O evento, que foi criado em 2003, já homenageou figuras notáveis como Buzz Aldrin, Jeff Bezos, Elon Musk e Tom Cruise. O príncipe Harry se juntará a essa lista, sendo reconhecido por suas contribuições para a aviação, bem como por seu trabalho humanitário, defesa do bem-estar mental e esforços ambientais com diversas instituições de caridade, incluindo Travalyst, African Parks, WellChild e Archewell Foundation, fundada por ele e Meghan Markle.
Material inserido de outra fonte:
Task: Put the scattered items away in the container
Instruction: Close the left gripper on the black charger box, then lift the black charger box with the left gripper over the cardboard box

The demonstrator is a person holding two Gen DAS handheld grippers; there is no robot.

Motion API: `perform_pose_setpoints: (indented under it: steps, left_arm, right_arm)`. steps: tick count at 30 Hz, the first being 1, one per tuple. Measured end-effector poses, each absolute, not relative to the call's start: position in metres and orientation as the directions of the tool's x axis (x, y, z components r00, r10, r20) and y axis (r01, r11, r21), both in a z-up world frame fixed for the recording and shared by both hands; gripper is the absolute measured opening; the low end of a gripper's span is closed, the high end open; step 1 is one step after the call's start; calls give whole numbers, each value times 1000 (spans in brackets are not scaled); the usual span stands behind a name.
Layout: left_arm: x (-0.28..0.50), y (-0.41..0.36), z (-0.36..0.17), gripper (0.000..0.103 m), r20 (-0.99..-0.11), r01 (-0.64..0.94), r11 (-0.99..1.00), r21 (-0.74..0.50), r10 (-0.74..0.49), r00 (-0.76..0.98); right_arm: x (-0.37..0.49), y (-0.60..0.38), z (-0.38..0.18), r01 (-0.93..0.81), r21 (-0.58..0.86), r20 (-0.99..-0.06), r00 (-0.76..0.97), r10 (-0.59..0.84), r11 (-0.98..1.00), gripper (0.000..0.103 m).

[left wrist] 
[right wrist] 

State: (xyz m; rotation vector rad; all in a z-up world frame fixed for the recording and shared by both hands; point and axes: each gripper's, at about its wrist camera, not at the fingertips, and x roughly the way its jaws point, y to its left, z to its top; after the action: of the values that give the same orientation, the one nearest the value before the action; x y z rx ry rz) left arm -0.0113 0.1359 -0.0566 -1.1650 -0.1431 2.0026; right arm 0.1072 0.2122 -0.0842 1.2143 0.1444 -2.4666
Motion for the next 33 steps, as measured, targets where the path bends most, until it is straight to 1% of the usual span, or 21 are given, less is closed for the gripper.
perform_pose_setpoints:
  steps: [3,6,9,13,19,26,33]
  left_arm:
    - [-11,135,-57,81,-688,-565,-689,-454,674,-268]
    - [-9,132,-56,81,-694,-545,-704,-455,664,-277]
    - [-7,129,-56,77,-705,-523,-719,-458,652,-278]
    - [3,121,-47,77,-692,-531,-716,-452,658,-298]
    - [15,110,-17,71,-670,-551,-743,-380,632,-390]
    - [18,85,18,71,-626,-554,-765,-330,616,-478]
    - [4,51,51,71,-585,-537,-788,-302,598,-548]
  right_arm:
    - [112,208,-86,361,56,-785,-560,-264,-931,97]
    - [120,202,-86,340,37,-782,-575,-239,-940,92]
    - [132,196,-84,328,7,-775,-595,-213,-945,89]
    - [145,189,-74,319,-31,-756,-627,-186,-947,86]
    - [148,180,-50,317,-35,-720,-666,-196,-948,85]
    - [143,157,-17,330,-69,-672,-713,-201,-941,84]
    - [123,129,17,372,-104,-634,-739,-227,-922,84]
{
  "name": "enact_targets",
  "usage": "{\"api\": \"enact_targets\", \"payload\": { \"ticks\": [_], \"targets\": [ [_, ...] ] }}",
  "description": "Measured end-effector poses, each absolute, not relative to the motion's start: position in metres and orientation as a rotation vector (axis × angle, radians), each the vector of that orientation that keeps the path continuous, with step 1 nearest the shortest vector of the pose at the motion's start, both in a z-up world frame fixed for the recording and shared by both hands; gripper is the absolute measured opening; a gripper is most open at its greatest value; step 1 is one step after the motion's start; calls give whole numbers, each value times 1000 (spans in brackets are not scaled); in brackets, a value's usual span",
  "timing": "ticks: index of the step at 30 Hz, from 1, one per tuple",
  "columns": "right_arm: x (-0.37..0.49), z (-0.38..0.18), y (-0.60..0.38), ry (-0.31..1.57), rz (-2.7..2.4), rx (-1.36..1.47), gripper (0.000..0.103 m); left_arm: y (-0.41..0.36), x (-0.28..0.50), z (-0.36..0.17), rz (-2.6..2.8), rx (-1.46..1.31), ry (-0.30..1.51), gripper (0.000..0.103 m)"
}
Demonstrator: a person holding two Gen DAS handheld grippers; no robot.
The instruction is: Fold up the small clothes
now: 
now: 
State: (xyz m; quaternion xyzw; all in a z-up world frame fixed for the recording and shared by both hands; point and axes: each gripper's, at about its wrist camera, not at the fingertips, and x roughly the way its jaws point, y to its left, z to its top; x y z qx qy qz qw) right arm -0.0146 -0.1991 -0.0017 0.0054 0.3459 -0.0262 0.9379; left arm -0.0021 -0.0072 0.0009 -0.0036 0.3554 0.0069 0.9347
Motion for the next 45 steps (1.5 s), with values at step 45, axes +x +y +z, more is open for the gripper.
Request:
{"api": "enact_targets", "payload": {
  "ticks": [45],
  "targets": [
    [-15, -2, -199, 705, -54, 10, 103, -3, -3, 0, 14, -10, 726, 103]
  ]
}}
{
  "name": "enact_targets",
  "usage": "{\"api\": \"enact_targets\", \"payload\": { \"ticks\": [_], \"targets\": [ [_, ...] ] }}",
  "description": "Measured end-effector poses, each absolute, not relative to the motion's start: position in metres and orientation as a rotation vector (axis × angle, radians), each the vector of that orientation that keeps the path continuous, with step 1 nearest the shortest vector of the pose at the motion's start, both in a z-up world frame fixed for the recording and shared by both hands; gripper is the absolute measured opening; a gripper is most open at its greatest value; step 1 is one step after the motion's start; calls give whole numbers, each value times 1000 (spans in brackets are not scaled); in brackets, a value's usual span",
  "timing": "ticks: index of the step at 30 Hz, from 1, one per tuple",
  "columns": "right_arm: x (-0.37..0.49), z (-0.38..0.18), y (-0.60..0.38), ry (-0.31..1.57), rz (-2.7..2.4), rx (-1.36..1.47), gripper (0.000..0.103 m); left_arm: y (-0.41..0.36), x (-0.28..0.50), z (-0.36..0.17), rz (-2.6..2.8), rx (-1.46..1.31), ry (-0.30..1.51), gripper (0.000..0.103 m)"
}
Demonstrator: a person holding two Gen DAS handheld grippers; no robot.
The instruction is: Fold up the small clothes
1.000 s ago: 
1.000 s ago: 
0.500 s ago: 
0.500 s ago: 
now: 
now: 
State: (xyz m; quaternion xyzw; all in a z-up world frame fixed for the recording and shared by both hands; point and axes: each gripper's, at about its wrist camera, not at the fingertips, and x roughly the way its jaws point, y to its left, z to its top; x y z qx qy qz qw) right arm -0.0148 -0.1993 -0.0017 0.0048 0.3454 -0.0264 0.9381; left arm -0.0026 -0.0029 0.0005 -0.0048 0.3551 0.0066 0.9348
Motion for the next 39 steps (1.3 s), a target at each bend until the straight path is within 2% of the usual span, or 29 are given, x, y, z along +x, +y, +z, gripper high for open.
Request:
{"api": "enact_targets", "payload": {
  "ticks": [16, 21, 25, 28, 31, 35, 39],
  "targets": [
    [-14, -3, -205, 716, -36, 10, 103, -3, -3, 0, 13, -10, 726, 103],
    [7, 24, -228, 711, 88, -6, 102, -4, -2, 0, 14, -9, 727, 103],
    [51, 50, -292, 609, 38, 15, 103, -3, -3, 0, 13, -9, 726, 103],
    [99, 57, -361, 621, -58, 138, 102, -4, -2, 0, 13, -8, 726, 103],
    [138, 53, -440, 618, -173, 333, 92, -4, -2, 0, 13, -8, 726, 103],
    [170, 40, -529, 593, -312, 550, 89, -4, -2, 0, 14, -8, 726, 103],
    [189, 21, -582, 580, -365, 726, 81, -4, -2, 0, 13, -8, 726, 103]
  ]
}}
Vale destacar que durante sua carreira militar, o príncipe Harry atingiu o posto de capitão e serviu como piloto de helicóptero militar Apache em missões no Afeganistão. Em entrevistas recentes, ele expressou como sua carreira militar o ajudou a superar a morte trágica de sua mãe, a princesa Diana, e a encontrar um propósito na vida.
O evento promete ser emocionante e controverso, e o príncipe Harry certamente terá sua participação no debate sobre o prêmio e seu significado no mundo da aviação e além. Enquanto sua presença na cerimônia permanece incerta, seu legado como membro da realeza, militar e humanitário continua a gerar debates e reflexões em todo o mundo.